Provided records below:

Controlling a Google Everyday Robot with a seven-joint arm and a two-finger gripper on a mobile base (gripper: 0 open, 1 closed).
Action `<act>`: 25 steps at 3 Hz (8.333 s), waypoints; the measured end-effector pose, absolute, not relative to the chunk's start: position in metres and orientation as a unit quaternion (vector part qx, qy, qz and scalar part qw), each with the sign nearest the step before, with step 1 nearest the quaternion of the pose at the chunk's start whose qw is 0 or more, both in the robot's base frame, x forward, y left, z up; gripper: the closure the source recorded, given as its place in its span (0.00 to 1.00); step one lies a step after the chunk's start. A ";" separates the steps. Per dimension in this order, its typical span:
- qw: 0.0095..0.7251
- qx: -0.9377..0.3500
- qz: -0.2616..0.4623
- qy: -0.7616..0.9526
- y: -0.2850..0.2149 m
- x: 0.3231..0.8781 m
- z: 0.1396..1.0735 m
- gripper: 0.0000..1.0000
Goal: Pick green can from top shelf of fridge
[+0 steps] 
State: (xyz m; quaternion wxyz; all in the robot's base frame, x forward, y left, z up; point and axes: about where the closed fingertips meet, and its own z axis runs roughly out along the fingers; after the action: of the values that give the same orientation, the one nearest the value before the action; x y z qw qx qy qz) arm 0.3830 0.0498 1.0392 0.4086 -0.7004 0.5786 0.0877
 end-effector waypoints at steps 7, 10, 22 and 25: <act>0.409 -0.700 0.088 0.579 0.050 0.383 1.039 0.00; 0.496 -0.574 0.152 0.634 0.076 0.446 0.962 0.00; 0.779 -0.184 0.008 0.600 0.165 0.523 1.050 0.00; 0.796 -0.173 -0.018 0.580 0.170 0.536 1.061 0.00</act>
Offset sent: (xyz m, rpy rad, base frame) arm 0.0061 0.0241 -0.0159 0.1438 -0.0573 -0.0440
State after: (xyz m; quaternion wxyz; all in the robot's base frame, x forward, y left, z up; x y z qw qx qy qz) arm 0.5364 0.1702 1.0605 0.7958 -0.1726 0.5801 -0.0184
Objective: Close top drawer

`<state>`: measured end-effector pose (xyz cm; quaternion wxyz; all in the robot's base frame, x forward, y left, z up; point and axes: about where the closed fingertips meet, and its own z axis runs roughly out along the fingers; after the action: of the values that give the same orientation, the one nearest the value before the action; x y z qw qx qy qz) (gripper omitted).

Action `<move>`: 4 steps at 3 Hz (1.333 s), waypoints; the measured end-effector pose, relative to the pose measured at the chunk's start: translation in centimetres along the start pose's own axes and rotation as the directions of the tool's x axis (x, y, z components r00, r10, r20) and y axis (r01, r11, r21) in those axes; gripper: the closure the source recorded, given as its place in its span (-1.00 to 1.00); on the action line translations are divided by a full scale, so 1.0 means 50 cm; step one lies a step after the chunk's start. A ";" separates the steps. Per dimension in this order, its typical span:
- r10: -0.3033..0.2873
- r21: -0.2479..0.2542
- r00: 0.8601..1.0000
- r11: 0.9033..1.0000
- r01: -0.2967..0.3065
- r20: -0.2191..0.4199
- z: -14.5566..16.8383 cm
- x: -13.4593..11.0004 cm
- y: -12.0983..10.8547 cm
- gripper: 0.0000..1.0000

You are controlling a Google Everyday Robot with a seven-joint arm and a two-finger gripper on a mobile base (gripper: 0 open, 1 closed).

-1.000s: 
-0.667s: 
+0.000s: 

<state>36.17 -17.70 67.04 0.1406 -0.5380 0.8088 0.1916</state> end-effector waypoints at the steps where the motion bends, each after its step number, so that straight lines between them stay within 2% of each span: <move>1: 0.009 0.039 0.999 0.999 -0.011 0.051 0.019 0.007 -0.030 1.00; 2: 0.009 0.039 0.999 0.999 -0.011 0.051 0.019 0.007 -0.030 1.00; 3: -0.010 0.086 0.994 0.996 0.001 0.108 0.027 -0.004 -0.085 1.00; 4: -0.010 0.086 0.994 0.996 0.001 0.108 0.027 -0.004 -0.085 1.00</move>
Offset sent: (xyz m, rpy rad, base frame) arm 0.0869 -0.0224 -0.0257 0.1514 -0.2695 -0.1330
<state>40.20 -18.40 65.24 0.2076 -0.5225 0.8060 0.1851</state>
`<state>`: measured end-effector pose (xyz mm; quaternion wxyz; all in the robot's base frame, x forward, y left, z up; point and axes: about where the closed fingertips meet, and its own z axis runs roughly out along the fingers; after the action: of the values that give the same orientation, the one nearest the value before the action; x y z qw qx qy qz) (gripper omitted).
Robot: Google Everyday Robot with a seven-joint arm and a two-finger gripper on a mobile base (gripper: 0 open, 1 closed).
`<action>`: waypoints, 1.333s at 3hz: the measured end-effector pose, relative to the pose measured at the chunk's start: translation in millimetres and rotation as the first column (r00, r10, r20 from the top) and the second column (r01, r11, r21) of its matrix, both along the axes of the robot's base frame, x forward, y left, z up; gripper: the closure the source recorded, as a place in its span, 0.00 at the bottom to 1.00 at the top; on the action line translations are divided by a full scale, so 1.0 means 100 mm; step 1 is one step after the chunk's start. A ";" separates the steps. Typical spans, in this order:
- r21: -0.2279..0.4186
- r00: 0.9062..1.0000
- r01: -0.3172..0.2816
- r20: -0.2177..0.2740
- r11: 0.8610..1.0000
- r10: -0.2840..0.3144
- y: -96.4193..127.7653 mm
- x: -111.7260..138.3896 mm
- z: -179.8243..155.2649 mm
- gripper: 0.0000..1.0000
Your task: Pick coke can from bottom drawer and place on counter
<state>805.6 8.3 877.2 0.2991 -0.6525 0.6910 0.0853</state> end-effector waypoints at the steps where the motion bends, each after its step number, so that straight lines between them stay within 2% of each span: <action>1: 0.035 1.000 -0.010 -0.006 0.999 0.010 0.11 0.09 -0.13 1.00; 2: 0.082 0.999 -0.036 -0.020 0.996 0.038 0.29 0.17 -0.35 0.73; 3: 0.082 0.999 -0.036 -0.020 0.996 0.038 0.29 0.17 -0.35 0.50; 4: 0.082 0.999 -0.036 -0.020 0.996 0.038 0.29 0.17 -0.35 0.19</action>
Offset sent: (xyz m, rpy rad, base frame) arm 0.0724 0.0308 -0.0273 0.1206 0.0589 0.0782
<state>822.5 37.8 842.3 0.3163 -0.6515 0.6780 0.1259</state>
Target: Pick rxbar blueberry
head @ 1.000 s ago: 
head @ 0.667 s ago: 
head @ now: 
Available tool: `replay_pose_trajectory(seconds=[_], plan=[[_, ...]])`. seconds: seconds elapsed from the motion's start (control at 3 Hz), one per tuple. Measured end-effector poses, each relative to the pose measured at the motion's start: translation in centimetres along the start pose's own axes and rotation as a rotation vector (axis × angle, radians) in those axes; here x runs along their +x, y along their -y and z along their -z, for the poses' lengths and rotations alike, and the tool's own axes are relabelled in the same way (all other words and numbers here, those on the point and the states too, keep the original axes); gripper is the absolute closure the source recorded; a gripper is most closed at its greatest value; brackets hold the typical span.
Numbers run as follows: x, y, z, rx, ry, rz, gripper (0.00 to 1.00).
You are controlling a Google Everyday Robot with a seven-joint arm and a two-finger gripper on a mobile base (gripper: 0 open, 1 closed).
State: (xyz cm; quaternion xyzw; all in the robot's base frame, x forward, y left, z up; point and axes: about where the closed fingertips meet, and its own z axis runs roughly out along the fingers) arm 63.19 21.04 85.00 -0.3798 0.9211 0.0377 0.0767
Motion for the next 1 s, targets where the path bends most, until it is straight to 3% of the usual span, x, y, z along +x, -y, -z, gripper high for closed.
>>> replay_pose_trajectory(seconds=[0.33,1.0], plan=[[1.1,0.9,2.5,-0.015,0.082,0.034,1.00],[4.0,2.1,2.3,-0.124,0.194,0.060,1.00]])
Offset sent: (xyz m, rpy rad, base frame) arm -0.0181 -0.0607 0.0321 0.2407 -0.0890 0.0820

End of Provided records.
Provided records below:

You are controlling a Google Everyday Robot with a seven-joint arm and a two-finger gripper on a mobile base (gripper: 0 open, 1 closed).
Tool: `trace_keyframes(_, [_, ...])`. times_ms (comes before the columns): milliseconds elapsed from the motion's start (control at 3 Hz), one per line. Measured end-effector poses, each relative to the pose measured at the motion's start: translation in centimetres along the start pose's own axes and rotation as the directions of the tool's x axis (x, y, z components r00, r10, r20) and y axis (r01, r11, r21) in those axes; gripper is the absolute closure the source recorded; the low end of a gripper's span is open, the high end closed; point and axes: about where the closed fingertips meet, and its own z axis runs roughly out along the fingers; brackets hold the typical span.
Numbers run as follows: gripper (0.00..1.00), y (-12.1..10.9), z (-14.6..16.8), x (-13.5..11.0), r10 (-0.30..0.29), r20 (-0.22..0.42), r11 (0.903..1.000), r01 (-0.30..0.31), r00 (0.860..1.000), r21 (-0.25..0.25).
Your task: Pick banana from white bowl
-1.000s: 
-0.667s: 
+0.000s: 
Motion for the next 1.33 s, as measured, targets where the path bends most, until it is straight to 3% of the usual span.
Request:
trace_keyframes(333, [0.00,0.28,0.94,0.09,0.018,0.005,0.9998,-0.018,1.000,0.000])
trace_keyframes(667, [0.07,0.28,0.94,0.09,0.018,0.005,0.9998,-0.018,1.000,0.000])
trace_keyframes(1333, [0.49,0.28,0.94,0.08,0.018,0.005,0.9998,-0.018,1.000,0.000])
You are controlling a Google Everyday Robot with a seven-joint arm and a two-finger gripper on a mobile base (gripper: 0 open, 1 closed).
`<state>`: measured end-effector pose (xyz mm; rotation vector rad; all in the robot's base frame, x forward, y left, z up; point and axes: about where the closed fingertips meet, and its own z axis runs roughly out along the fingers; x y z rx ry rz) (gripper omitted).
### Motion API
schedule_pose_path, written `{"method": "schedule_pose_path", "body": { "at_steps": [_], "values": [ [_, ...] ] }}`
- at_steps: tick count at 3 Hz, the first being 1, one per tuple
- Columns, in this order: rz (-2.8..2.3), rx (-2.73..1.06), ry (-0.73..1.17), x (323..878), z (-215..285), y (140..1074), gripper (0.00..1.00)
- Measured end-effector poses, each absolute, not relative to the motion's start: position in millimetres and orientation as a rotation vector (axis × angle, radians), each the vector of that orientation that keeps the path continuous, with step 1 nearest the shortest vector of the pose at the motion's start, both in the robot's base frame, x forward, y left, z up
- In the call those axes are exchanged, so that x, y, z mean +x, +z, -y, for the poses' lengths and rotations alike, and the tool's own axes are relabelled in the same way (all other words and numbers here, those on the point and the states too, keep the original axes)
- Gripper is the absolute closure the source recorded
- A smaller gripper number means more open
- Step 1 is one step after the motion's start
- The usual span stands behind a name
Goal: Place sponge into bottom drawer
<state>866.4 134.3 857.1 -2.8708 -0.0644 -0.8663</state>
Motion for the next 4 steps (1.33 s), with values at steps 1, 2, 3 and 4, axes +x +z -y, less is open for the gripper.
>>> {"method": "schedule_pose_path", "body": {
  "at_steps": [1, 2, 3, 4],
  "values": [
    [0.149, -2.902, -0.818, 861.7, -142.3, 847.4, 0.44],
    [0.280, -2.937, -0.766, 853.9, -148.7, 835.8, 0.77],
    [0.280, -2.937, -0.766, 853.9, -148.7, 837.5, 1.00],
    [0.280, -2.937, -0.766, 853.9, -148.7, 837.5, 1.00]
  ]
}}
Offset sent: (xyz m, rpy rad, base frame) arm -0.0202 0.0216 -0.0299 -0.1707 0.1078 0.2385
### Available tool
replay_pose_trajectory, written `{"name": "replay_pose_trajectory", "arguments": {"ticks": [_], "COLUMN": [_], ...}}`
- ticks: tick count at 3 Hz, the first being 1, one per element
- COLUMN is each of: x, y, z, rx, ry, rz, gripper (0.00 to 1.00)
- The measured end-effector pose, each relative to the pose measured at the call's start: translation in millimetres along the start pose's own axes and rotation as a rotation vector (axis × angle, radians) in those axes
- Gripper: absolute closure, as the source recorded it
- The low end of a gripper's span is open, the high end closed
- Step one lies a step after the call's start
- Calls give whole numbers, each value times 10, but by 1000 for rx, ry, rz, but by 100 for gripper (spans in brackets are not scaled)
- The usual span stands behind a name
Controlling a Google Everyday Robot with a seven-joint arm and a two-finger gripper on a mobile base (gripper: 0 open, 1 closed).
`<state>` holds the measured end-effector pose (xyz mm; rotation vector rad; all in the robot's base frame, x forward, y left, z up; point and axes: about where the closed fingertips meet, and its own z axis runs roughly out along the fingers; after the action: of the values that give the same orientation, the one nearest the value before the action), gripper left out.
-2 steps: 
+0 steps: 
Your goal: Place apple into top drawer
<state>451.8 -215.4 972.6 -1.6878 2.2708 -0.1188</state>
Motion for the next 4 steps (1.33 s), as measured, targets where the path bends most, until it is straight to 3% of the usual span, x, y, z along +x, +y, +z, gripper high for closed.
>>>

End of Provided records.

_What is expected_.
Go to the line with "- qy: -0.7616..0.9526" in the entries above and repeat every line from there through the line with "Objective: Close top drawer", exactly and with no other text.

_Result of this exercise_.
- qy: -0.7616..0.9526
- y: -0.2850..0.2149 m
- x: 0.3231..0.8781 m
- z: 0.1396..1.0735 m
- gripper: 0.0000..1.0000
Goal: Pick green can from top shelf of fridge
[+0 steps] 
State: (xyz m; quaternion wxyz; all in the robot's base frame, x forward, y left, z up; point and axes: about where the closed fingertips meet, and its own z axis runs roughly out along the fingers; after the action: of the values that give the same orientation, the one nearest the value before the action; x y z qw qx qy qz) arm 0.3830 0.0498 1.0392 0.4086 -0.7004 0.5786 0.0877
 end-effector waypoints at steps 7, 10, 22 and 25: <act>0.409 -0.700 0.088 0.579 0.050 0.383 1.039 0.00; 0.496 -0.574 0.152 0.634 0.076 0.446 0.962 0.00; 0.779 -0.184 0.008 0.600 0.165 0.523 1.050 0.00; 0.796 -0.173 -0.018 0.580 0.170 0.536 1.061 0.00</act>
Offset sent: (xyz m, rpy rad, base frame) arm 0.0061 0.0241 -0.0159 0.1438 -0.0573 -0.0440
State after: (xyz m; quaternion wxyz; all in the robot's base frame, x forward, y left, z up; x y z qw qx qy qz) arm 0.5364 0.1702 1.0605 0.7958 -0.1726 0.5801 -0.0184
Objective: Close top drawer

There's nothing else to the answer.